Kenyans have to dig deeper into their pockets to access all fuels that include cooking gas, charcoal, petrol, kerosene and electricity as energy inflation rises in the East African nation.

Prices of the fuels have taken an upwards trend for the last one month putting pressure on families that were having relief as overall inflation declines.

The country’s inflation in November declined to 4.73 percent from 5.72 percent recorded last month due to favourable weather conditions that led to drop in prices of food items, according to the Kenya National Bureau of Statistics (KNBS).

The decline marked a 54-month low for the cost of living index, which last stood at such lows in May 2013, where it was recorded at 4.05 percent.

However, as the food prices declined, the cost of various fuels went up rising by up to 7 percent between October and November and between 4 percent and 21 percent in the last one year, KNBS data showed.

The worst hit are electricity and kerosene prices which climbed up during the last one month by 8 percent.

In October, Kenyans who consumed 50KWh of power paid 6 U.S. dollars but the amount rose to 6.4 dollars in October, a jump of 7.7 percent.

Similarly, the majority of poor families who rely on kerosene for cooking and lighting, bought a liter of the fuel at 0.65 dollars in October.
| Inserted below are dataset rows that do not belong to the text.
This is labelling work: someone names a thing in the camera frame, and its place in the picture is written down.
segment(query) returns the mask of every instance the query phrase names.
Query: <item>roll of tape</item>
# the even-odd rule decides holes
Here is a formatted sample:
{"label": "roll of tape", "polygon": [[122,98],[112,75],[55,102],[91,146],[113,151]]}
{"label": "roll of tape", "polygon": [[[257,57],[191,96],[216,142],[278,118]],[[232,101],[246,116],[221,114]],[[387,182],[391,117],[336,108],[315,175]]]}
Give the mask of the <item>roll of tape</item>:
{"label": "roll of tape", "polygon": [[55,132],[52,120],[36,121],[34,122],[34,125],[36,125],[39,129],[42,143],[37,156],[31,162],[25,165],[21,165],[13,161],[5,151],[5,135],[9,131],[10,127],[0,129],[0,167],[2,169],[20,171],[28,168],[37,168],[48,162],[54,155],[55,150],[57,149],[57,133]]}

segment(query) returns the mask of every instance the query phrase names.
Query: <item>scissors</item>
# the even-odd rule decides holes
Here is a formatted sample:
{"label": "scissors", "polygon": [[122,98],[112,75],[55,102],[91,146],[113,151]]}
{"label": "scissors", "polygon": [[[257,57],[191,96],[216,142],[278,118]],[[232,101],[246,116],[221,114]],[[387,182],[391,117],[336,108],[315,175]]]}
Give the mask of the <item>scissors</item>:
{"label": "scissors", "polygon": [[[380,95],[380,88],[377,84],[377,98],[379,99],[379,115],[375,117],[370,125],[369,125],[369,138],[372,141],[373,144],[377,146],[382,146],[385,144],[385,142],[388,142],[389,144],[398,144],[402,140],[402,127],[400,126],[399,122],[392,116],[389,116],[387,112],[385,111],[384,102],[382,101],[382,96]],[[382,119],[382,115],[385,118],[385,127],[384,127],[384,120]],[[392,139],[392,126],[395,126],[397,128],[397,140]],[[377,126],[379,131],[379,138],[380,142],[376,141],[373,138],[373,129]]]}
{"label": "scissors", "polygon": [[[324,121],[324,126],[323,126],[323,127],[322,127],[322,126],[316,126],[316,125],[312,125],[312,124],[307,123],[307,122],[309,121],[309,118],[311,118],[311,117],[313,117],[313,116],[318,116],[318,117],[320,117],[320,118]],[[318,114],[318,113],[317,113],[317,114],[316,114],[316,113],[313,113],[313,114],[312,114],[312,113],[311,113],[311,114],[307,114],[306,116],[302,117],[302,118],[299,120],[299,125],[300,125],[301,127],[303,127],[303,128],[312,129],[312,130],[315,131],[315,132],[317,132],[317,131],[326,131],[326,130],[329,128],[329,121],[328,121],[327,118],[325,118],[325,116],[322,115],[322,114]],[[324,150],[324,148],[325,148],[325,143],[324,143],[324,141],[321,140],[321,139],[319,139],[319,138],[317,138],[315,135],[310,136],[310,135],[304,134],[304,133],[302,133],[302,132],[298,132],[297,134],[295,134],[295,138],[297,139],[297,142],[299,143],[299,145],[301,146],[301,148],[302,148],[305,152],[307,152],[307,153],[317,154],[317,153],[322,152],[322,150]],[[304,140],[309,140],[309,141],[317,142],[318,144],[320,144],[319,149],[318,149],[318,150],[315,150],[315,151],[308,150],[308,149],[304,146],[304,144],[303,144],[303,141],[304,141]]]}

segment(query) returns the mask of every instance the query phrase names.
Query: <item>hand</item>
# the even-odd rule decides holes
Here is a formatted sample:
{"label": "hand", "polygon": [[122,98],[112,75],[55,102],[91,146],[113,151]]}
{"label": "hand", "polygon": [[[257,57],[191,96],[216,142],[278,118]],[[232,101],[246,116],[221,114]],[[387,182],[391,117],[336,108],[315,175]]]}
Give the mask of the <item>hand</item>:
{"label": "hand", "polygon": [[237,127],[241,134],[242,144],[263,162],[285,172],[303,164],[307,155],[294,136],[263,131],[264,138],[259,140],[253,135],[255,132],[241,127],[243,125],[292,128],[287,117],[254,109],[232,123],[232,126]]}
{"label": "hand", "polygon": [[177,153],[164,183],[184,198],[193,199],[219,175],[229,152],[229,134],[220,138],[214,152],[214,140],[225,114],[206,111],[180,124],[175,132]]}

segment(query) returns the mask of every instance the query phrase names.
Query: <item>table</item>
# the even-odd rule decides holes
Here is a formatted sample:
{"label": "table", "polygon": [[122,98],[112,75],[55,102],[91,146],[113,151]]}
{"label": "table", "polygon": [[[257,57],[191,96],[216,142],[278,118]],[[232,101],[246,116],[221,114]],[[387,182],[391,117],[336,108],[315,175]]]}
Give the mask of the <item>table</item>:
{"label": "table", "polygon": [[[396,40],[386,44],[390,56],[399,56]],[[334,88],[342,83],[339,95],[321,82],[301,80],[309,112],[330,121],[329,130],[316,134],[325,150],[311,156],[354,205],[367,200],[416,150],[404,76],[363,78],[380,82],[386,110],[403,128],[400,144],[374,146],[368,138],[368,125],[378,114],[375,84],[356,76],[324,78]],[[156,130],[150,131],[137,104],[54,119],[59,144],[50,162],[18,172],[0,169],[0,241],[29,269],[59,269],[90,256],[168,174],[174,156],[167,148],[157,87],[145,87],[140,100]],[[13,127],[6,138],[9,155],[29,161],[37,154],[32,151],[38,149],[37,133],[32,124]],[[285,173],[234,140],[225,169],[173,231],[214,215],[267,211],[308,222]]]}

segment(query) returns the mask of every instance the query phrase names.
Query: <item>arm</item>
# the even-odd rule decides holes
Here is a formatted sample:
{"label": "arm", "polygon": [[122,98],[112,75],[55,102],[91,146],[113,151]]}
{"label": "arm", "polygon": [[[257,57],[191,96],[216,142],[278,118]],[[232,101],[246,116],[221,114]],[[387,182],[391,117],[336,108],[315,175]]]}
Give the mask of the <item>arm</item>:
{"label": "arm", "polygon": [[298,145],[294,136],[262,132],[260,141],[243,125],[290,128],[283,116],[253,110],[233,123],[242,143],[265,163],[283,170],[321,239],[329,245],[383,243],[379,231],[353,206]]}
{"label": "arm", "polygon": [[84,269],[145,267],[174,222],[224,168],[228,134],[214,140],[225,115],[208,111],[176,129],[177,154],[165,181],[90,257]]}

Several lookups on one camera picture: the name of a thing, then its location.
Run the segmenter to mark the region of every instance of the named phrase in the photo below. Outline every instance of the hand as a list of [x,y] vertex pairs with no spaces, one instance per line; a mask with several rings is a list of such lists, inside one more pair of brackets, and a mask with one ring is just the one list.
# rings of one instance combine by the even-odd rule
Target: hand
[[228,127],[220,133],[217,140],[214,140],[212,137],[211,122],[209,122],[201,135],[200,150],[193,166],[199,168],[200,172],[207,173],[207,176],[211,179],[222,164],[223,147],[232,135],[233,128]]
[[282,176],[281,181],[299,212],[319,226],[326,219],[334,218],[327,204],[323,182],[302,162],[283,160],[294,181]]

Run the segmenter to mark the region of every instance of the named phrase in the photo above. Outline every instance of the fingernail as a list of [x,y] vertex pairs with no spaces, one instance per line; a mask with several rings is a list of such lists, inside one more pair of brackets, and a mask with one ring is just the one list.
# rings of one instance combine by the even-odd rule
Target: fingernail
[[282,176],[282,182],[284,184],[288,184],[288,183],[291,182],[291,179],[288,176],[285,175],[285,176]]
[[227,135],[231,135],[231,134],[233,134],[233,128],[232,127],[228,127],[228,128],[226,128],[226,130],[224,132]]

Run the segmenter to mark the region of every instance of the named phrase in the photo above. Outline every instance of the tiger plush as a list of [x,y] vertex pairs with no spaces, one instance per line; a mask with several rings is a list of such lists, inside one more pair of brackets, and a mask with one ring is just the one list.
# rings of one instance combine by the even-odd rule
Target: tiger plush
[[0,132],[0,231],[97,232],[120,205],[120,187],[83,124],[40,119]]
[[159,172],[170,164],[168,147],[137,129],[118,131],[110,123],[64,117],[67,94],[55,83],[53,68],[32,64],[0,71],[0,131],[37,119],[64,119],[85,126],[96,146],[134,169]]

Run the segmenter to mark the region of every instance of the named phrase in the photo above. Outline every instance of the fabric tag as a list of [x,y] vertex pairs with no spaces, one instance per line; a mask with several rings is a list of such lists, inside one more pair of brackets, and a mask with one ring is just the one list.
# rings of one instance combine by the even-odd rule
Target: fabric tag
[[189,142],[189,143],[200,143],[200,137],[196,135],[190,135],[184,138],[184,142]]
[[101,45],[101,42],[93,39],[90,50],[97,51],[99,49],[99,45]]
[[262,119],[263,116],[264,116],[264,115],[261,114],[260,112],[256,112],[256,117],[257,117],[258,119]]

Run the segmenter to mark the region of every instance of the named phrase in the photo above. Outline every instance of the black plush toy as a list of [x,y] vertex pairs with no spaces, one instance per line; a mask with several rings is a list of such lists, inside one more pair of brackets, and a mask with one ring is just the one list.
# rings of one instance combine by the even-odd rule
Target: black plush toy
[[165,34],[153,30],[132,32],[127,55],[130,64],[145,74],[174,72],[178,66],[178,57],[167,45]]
The fuel’s price rose to 0.72 dollars in November, a rise of 7.5 percent.

The increase in electricity prices, which have hit a six-year high, is blamed on the volatile shilling and second fuel levy.

The shilling is currently exchanging against the dollar at an average of 103.00 after strengthening from 103.70.

The fuel levy, on the other hand, is directly linked to the amount of power generated by diesel generators and injected into the national grid.

The charge doubled in August to 0.02 dollars per unit of electricity consumed, according to the Energy Regulatory Commission, mainly because of increased generation of power from thermal sources.

“The higher cost of electricity in October was attributed to increase in fuel cost adjustment charges which outweighed the decreases in foreign exchange adjustment charges per KWh,” said the KNBS.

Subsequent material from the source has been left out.